Data to examine:
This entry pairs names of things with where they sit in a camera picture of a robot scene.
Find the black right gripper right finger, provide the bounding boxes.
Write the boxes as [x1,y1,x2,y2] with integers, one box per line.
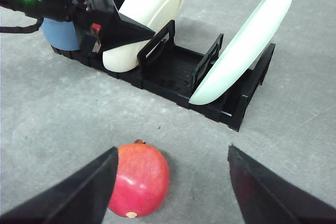
[227,145,336,224]

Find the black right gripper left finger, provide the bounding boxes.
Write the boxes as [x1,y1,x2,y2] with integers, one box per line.
[0,147,119,224]

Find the white plate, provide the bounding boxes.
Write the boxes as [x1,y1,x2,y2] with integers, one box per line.
[102,0,186,72]

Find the blue plate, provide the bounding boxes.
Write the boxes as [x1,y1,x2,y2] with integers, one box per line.
[40,18,80,51]

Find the light green plate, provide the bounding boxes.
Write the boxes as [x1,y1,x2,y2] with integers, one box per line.
[189,0,292,105]

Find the black plastic dish rack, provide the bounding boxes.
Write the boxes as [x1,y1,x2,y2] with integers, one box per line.
[51,20,275,131]

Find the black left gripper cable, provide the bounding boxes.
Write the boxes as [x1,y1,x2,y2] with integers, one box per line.
[0,17,44,34]

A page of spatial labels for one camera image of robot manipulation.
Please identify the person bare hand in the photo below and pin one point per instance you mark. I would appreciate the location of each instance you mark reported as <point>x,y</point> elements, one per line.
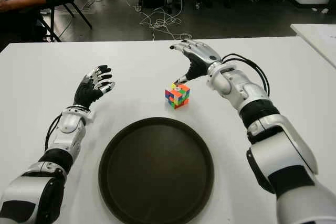
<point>4,5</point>

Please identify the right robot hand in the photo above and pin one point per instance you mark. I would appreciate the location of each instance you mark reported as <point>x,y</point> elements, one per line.
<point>199,61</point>

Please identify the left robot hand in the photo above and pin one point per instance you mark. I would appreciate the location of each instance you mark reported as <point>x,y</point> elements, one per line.
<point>84,93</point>

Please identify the multicolour Rubik's cube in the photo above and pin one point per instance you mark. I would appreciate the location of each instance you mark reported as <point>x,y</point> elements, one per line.
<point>177,98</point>

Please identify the person bare forearm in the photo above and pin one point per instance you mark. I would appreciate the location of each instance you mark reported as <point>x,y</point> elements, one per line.
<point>26,1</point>

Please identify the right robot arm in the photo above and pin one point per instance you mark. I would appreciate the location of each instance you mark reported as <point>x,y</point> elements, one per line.
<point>262,116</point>

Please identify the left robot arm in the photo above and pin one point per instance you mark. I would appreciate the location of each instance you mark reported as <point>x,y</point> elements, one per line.
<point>68,123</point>

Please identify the dark brown round plate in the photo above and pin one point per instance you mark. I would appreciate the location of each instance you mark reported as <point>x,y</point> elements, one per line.
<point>156,171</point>

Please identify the white side table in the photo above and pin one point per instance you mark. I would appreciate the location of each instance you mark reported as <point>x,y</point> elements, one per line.
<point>315,35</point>

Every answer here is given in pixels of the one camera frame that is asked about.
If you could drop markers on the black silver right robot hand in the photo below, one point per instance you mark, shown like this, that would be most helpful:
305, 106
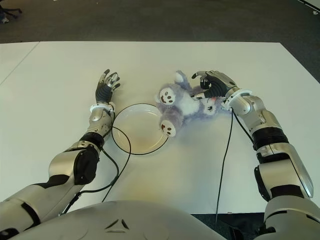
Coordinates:
217, 82

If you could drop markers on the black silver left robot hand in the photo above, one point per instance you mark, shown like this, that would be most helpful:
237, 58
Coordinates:
103, 92

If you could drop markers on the purple plush doll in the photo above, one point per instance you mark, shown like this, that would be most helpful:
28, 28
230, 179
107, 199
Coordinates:
187, 105

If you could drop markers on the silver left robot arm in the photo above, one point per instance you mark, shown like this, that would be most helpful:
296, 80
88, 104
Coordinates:
75, 162

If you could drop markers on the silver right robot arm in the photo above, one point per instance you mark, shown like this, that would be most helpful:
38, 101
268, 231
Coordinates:
275, 150

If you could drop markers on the white plate with black rim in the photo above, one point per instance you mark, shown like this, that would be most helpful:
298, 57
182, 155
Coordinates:
137, 130

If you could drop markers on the black office chair base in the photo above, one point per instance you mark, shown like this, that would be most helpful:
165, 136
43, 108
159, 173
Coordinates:
13, 11

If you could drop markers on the white sneaker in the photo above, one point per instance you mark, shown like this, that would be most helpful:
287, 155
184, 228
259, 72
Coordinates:
5, 19

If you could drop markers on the silver robot torso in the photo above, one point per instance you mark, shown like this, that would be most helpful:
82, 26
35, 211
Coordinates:
150, 220

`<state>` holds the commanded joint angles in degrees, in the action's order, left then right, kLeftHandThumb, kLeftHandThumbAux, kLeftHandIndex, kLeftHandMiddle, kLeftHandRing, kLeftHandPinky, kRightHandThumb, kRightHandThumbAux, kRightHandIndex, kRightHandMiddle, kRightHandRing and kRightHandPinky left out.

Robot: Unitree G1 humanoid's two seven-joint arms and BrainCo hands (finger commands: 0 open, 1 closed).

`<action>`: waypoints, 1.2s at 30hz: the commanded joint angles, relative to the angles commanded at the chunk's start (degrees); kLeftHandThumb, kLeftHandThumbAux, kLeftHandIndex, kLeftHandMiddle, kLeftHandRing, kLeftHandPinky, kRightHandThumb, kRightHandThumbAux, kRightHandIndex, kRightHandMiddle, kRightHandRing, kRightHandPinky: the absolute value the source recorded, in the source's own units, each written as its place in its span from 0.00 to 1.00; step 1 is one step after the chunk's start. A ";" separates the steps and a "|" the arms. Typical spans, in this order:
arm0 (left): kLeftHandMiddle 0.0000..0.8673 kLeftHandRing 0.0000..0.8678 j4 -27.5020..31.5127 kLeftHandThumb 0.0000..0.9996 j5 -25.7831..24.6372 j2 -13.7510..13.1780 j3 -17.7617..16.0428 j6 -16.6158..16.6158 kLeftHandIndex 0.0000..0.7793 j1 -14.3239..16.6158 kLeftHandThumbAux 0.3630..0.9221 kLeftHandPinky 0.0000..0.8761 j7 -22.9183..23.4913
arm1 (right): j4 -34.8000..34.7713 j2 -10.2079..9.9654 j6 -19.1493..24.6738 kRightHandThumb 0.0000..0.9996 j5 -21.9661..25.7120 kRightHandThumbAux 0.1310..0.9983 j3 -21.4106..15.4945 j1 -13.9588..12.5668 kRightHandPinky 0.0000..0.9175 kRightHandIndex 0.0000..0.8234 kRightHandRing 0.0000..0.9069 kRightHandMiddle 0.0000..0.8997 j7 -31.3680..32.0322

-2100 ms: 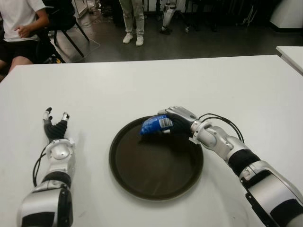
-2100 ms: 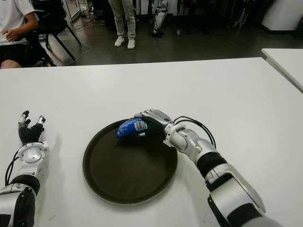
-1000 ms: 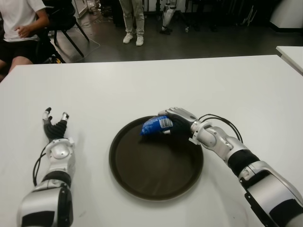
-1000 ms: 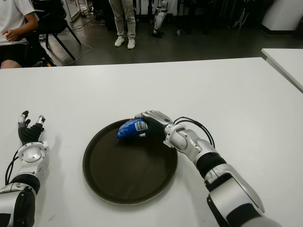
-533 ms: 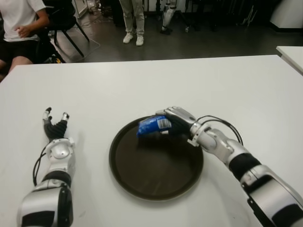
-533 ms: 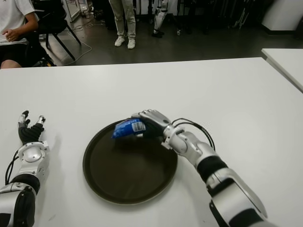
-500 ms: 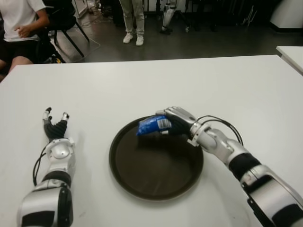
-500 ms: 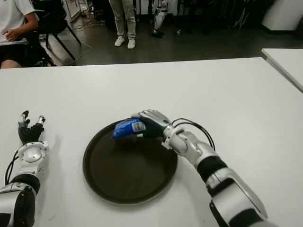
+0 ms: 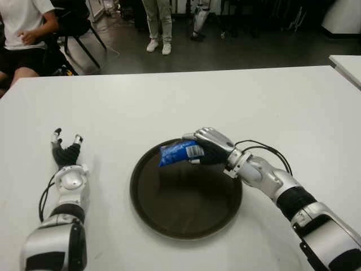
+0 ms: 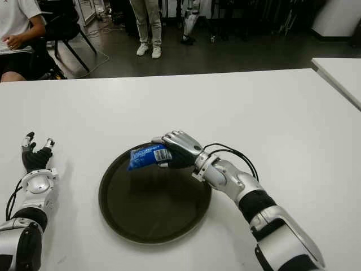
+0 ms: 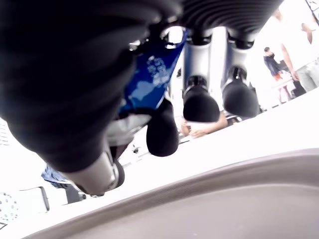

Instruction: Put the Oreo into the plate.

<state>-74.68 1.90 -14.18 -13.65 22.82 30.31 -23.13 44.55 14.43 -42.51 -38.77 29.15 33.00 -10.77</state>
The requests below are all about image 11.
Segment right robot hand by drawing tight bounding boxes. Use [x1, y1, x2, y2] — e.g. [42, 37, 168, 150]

Your task: When a line of the entries contains "action", it counts; say how many such lines there are, and nothing more.

Solved problem: 2